14  Covid-19 and casualisation - University of Liverpool

HESC notes the reaction of the HE sector to the Covid-19 Pandemic and the mass attacks on casualised workers.

HESC recognises the efforts made by members during the 2019/20 Four Fights dispute and the enormity of the struggle expected to overturn the HE sector in response to the previous and future four fights claim/s.

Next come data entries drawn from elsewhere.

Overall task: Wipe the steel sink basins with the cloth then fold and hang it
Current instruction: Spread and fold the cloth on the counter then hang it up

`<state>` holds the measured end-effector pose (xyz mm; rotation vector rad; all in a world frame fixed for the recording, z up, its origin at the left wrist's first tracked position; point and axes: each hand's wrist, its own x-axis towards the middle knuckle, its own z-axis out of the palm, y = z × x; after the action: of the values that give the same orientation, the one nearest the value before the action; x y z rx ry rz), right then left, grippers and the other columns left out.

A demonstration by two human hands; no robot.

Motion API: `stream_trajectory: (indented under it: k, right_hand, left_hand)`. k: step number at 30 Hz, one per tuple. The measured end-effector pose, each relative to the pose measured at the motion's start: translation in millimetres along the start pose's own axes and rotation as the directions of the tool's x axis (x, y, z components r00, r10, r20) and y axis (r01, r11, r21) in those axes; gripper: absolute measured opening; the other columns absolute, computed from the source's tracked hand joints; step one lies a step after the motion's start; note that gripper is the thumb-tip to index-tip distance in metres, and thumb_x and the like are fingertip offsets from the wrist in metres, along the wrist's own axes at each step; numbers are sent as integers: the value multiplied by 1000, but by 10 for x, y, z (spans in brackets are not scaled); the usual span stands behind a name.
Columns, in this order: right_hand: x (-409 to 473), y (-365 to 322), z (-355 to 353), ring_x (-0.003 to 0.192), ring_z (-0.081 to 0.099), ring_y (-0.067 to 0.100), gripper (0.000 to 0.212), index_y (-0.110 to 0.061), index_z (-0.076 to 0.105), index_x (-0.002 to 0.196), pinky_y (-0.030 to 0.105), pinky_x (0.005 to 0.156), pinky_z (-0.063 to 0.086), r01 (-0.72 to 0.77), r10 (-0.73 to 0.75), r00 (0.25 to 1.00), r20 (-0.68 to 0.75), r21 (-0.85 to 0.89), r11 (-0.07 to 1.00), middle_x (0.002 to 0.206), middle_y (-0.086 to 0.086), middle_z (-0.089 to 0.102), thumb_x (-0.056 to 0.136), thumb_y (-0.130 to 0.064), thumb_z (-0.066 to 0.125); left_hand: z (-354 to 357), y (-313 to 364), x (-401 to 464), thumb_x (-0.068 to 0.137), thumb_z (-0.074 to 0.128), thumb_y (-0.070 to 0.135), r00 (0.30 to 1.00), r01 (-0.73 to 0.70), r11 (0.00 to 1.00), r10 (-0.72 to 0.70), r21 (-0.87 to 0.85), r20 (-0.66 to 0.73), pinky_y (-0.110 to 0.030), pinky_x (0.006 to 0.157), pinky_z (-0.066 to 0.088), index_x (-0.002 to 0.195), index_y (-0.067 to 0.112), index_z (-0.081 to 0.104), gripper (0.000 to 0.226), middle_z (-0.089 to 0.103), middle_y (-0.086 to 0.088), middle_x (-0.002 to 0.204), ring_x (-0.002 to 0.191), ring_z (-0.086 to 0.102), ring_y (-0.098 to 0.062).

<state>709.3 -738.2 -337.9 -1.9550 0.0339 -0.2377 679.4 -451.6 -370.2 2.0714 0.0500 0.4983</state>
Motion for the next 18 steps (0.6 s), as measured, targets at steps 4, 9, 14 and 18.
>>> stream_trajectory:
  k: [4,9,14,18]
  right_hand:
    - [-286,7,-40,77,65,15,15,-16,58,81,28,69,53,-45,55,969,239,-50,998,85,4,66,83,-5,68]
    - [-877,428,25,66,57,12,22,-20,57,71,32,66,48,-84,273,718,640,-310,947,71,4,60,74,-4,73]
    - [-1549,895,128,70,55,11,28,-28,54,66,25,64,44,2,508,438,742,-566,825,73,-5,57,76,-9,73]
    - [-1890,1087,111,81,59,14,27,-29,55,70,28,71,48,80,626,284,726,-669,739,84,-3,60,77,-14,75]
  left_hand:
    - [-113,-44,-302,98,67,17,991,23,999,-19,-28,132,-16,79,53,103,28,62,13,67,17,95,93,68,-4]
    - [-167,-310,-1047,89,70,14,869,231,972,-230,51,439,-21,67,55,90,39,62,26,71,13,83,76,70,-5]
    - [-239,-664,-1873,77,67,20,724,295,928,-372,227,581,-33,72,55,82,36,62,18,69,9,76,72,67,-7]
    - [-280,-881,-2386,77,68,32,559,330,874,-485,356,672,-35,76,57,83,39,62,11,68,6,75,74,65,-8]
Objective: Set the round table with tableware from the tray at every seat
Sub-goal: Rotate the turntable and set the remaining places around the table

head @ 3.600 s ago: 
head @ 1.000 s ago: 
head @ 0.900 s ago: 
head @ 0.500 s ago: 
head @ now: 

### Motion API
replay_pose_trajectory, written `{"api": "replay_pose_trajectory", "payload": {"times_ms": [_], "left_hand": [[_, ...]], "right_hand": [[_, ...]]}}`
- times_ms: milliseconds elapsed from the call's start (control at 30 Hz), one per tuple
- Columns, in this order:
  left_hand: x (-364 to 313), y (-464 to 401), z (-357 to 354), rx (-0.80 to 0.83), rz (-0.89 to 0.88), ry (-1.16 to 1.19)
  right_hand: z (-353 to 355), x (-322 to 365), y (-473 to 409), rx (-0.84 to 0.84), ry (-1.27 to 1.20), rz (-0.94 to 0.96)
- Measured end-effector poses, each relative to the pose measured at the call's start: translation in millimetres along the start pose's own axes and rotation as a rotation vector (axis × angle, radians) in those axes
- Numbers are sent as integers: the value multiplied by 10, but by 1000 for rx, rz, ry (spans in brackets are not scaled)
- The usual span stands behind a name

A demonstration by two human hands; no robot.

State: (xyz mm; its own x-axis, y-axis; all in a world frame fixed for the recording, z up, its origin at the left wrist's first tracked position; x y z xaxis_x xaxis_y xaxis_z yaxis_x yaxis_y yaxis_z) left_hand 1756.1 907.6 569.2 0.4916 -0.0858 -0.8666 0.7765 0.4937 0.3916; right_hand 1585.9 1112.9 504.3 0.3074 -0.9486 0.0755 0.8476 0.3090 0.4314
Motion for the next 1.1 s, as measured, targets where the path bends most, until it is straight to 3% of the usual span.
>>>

HESC acknowledges the 8 and 14 day periods of action and that this was not enough to win such an extensive dispute.

HESC recommends

  1. the next ballot should be dis-aggregated
  2. run from late autumn for two months ending on Jan 29th 2021
  3. all ballots should be posted to members home addresses
  4. members commit to escalating UCU's approach to sustained, effective industrial action
  5. free members should have the opportunity to vote for industrial action.

LOST

14A.1  University of Birmingham

[Add] HESC resolves: to instruct UCU to give twice weekly 'live' updates to branch officers on turnout through the ballot period during any future industrial HE ballots.

CARRIED

14A.2  University of Sussex

Add - HEC should call a branch delegate meeting within two weeks of the results of the ballot being announced.

CARRIED

15  Survey of members and escalating industrial action strategy - University of Sheffield

HESC notes

  1. HE employers are using Covid 19 to justify threatening job security, pay, and conditions
  2. UCEA's proposed 0% pay adjustment for the 2020 bargaining round
  3. the fundamental importance of member involvement in and ownership of dispute planning.

HESC resolves to

  1. conduct a qualitative survey of members in October-November 2020 to determine levels of support across a range of industrial actions (IA), the potential impact of these actions on employers, and what concrete demands members prioritise in a dispute claim
  2. engage qualitative researcher(s) to analyse the data
  3. develop a plan for gradually escalating IA based on the results, beginning with ASOS and boycotting a range of activities reflecting members' different job roles, and eventually culminating in strike action
  4. run an IA ballot beginning December 2020, including actions which reflect survey findings
  5. develop online materials on the IA strategy and make them available during the ballot and any subsequent IA.

CARRIED AS AMENDED

15A.1  University of Birmingham

[Add] HESC resolves: to instruct UCU to give twice weekly 'live' updates to branch officers on turnout through the ballot period during any future industrial HE ballots.

CARRIED

16  Disaggregated ballots  - Lancaster University

Conference notes:

  1. the anti-union laws require a 50% turnout in postal ballots for industrial action to be legitimate
  2. UCU has developed a successful strategy to get the vote out, that has delivered UK-wide industrial action on pensions, pay, casualisation, workloads and equality.

Conference believes:

  1. we have to respond to the anti-union laws by maximising the opportunity for successful industrial action ballots
  2. the question of aggregating or disaggregating ballots is a tactical question, not one of principle.

Conference resolves:

  1. to continue to use disaggregated ballots, and
  2. to campaign for electronic voting for trade union ballots.